◆ **What this task involves**
Give the listing again in full, exactly as it appears.
* * * * * * *
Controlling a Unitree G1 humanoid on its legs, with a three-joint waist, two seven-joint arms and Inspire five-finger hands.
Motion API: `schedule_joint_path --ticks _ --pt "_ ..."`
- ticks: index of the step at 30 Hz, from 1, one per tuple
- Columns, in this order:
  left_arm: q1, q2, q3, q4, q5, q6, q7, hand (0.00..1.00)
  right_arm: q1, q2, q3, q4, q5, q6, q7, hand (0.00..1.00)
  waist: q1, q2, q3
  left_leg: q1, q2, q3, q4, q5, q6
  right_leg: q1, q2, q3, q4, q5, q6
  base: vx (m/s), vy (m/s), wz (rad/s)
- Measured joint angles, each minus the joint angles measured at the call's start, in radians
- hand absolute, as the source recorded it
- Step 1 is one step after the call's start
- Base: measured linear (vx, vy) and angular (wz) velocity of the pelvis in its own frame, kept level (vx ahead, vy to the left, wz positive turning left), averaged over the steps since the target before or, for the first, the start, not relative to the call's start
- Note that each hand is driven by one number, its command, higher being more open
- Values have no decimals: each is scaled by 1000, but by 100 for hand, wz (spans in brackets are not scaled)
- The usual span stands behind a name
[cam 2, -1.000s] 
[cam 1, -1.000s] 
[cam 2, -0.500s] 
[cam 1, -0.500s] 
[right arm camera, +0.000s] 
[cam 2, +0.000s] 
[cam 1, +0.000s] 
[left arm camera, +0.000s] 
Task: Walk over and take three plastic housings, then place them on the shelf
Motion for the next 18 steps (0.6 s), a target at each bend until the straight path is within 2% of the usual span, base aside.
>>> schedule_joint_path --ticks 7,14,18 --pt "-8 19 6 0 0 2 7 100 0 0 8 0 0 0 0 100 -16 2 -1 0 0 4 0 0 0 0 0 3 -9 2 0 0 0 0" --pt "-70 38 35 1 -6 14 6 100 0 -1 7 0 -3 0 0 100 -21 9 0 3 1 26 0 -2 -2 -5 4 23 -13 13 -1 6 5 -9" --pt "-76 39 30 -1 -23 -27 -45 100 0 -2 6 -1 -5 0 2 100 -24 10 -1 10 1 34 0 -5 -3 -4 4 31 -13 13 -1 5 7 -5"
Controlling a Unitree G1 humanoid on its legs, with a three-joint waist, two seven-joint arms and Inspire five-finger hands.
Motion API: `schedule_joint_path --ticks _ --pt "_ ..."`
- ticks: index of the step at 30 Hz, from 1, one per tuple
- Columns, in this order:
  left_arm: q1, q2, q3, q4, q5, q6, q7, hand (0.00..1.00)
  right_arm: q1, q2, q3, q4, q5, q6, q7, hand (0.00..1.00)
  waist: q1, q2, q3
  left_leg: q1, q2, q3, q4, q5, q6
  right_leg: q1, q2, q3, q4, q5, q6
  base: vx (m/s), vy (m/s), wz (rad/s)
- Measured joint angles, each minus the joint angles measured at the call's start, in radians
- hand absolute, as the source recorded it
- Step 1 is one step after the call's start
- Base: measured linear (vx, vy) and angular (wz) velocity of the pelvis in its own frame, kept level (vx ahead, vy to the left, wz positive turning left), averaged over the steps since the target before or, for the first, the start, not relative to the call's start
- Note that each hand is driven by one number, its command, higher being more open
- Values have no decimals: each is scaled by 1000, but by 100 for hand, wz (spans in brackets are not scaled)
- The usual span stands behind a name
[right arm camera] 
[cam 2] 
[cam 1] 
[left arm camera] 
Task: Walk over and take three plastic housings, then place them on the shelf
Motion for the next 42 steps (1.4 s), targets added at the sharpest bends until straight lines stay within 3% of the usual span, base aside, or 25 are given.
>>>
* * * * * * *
◆ **Task answer**
Controlling a Unitree G1 humanoid on its legs, with a three-joint waist, two seven-joint arms and Inspire five-finger hands.
Motion API: `schedule_joint_path --ticks _ --pt "_ ..."`
- ticks: index of the step at 30 Hz, from 1, one per tuple
- Columns, in this order:
  left_arm: q1, q2, q3, q4, q5, q6, q7, hand (0.00..1.00)
  right_arm: q1, q2, q3, q4, q5, q6, q7, hand (0.00..1.00)
  waist: q1, q2, q3
  left_leg: q1, q2, q3, q4, q5, q6
  right_leg: q1, q2, q3, q4, q5, q6
  base: vx (m/s), vy (m/s), wz (rad/s)
- Measured joint angles, each minus the joint angles measured at the call's start, in radians
- hand absolute, as the source recorded it
- Step 1 is one step after the call's start
- Base: measured linear (vx, vy) and angular (wz) velocity of the pelvis in its own frame, kept level (vx ahead, vy to the left, wz positive turning left), averaged over the steps since the target before or, for the first, the start, not relative to the call's start
- Note that each hand is driven by one number, its command, higher being more open
- Values have no decimals: each is scaled by 1000, but by 100 for hand, wz (spans in brackets are not scaled)
- The usual span stands behind a name
[cam 2, -1.000s] 
[cam 1, -1.000s] 
[cam 2, -0.500s] 
[cam 1, -0.500s] 
[right arm camera, +0.000s] 
[cam 2, +0.000s] 
[cam 1, +0.000s] 
[left arm camera, +0.000s] 
Task: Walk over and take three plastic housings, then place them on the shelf
Motion for the next 18 steps (0.6 s), a target at each bend until the straight path is within 2% of the usual span, base aside.
>>> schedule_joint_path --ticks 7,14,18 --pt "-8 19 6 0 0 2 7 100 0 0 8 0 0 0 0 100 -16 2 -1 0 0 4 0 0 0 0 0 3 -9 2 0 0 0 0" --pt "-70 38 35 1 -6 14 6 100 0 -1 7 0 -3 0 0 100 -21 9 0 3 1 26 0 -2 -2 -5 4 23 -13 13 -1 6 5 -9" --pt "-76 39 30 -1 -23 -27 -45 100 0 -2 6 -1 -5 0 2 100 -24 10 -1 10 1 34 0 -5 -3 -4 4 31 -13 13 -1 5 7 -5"
Controlling a Unitree G1 humanoid on its legs, with a three-joint waist, two seven-joint arms and Inspire five-finger hands.
Motion API: `schedule_joint_path --ticks _ --pt "_ ..."`
- ticks: index of the step at 30 Hz, from 1, one per tuple
- Columns, in this order:
  left_arm: q1, q2, q3, q4, q5, q6, q7, hand (0.00..1.00)
  right_arm: q1, q2, q3, q4, q5, q6, q7, hand (0.00..1.00)
  waist: q1, q2, q3
  left_leg: q1, q2, q3, q4, q5, q6
  right_leg: q1, q2, q3, q4, q5, q6
  base: vx (m/s), vy (m/s), wz (rad/s)
- Measured joint angles, each minus the joint angles measured at the call's start, in radians
- hand absolute, as the source recorded it
- Step 1 is one step after the call's start
- Base: measured linear (vx, vy) and angular (wz) velocity of the pelvis in its own frame, kept level (vx ahead, vy to the left, wz positive turning left), averaged over the steps since the target before or, for the first, the start, not relative to the call's start
- Note that each hand is driven by one number, its command, higher being more open
- Values have no decimals: each is scaled by 1000, but by 100 for hand, wz (spans in brackets are not scaled)
- The usual span stands behind a name
[right arm camera] 
[cam 2] 
[cam 1] 
[left arm camera] 
Task: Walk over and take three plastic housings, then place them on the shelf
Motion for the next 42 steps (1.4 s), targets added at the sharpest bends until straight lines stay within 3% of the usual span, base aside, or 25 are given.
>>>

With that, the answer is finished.